> Problem requirements
Your answer should consist only of the lines from the line containing "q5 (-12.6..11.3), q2" through the last line below, each repeated exactly.

= = = = = = =

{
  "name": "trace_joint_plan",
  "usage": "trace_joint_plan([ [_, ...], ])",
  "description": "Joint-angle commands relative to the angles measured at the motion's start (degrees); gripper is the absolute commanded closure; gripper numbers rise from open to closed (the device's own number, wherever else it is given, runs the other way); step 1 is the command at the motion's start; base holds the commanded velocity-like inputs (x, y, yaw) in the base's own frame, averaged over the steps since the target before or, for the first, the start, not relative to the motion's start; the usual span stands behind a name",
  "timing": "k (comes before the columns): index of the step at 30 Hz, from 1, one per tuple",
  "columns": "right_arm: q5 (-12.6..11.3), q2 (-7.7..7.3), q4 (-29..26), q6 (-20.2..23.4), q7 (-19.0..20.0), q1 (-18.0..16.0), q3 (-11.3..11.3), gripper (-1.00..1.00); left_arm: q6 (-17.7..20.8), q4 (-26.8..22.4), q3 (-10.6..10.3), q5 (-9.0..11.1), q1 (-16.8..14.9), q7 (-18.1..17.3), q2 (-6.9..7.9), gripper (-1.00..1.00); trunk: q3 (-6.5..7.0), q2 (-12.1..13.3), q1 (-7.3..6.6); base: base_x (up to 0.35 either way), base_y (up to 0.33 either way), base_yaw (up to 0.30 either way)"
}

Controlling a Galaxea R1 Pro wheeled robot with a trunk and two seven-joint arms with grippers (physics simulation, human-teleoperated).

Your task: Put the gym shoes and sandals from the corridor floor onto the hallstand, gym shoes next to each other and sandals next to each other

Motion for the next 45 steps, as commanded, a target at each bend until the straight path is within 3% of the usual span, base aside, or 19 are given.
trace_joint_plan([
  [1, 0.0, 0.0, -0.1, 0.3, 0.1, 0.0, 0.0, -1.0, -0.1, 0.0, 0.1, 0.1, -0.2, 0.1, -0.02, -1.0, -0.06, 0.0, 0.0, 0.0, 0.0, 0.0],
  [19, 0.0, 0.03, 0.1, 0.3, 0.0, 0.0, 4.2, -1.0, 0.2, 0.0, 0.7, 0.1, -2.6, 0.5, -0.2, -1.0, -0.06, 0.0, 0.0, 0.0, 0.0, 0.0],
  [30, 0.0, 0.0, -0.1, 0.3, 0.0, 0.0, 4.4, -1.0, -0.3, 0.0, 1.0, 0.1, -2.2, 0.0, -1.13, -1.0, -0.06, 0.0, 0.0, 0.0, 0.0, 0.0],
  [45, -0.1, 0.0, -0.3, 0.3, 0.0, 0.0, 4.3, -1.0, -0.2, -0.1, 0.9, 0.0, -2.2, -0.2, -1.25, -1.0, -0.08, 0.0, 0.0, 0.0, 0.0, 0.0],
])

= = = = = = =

> Output for this task
  "columns": "right_arm: q5 (-12.6..11.3), q2 (-7.7..7.3), q4 (-29..26), q6 (-20.2..23.4), q7 (-19.0..20.0), q1 (-18.0..16.0), q3 (-11.3..11.3), gripper (-1.00..1.00); left_arm: q6 (-17.7..20.8), q4 (-26.8..22.4), q3 (-10.6..10.3), q5 (-9.0..11.1), q1 (-16.8..14.9), q7 (-18.1..17.3), q2 (-6.9..7.9), gripper (-1.00..1.00); trunk: q3 (-6.5..7.0), q2 (-12.1..13.3), q1 (-7.3..6.6); base: base_x (up to 0.35 either way), base_y (up to 0.33 either way), base_yaw (up to 0.30 either way)"
}

Controlling a Galaxea R1 Pro wheeled robot with a trunk and two seven-joint arms with grippers (physics simulation, human-teleoperated).

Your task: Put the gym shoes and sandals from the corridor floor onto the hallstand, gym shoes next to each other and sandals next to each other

Motion for the next 45 steps, as commanded, a target at each bend until the straight path is within 3% of the usual span, base aside, or 19 are given.
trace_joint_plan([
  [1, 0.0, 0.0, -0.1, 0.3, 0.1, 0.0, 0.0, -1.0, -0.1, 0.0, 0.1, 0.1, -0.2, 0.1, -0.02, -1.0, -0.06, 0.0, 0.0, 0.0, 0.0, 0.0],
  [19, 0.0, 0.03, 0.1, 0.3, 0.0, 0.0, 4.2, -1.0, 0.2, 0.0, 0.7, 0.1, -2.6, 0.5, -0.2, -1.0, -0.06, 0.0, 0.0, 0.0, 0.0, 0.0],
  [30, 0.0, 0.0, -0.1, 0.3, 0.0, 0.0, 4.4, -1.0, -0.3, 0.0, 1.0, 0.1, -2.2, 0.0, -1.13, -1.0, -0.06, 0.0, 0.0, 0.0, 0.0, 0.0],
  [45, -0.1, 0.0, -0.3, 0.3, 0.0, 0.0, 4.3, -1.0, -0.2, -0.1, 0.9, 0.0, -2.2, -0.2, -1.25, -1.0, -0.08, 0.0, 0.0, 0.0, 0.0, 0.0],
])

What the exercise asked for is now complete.